[[ Supplied data, beginning ]]

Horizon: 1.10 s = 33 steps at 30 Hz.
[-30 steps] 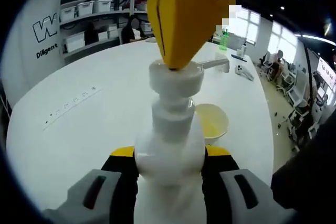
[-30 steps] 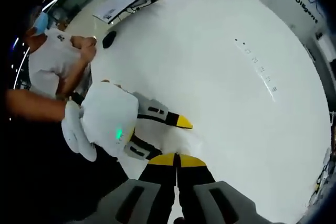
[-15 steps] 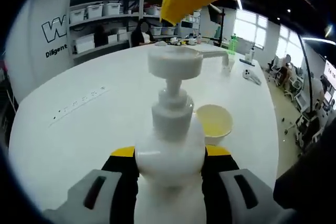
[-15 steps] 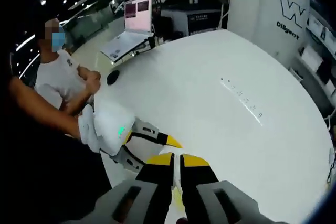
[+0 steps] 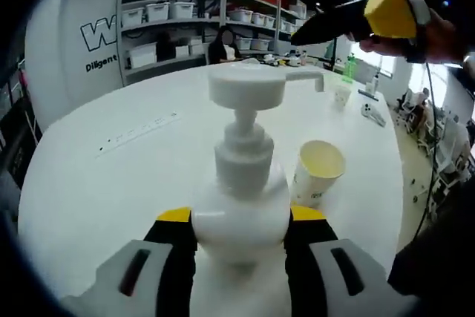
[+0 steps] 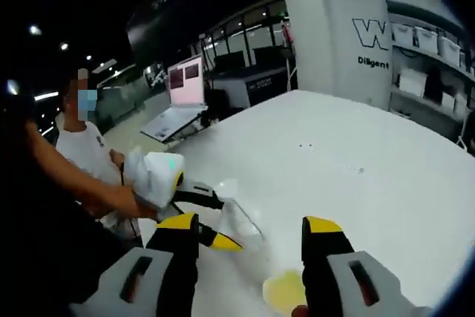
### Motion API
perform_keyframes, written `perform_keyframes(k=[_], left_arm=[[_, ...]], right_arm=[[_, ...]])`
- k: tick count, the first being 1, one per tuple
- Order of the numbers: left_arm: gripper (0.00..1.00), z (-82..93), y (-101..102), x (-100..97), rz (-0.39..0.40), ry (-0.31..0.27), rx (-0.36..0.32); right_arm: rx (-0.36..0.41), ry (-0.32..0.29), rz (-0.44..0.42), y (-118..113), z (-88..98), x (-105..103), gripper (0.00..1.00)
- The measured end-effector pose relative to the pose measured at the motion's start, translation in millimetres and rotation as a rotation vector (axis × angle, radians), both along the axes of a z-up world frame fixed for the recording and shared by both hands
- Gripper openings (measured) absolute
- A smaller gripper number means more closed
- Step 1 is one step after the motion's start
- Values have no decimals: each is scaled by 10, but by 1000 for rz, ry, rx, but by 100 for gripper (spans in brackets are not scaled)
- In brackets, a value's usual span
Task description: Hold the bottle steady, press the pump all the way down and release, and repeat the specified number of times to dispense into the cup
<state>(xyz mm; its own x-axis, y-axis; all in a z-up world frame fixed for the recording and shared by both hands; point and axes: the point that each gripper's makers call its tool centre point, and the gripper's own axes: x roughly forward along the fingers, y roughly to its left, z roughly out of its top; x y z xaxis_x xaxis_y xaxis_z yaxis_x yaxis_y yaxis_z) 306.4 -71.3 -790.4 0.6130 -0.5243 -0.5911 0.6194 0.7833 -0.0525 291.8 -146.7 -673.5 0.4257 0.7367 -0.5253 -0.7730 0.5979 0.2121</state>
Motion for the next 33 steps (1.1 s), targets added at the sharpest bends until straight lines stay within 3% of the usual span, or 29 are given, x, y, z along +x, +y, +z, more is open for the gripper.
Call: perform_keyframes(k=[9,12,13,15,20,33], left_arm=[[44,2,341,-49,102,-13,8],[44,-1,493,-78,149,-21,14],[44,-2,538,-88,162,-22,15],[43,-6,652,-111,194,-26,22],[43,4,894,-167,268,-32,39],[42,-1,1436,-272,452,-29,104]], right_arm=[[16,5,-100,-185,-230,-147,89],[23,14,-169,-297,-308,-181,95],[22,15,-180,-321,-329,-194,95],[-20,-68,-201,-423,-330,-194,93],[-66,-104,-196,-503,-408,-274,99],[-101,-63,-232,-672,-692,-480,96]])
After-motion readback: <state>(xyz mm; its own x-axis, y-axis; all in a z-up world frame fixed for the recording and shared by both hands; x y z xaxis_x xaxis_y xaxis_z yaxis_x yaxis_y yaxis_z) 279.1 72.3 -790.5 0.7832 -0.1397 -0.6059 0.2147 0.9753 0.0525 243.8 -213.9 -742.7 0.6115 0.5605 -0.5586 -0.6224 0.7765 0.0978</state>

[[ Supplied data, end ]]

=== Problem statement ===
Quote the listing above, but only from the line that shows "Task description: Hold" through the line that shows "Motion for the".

=== Solution ===
Task description: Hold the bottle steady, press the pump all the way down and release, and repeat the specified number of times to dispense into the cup
<state>(xyz mm; its own x-axis, y-axis; all in a z-up world frame fixed for the recording and shared by both hands; point and axes: the point that each gripper's makers call its tool centre point, and the gripper's own axes: x roughly forward along the fingers, y roughly to its left, z roughly out of its top; x y z xaxis_x xaxis_y xaxis_z yaxis_x yaxis_y yaxis_z) 306.4 -71.3 -790.4 0.6130 -0.5243 -0.5911 0.6194 0.7833 -0.0525 291.8 -146.7 -673.5 0.4257 0.7367 -0.5253 -0.7730 0.5979 0.2121</state>
Motion for the next 33 steps (1.1 s), targets added at the sharpest bends until straight lines stay within 3% of the usual span, or 29 are given, x, y, z along +x, +y, +z, more is open for the gripper.

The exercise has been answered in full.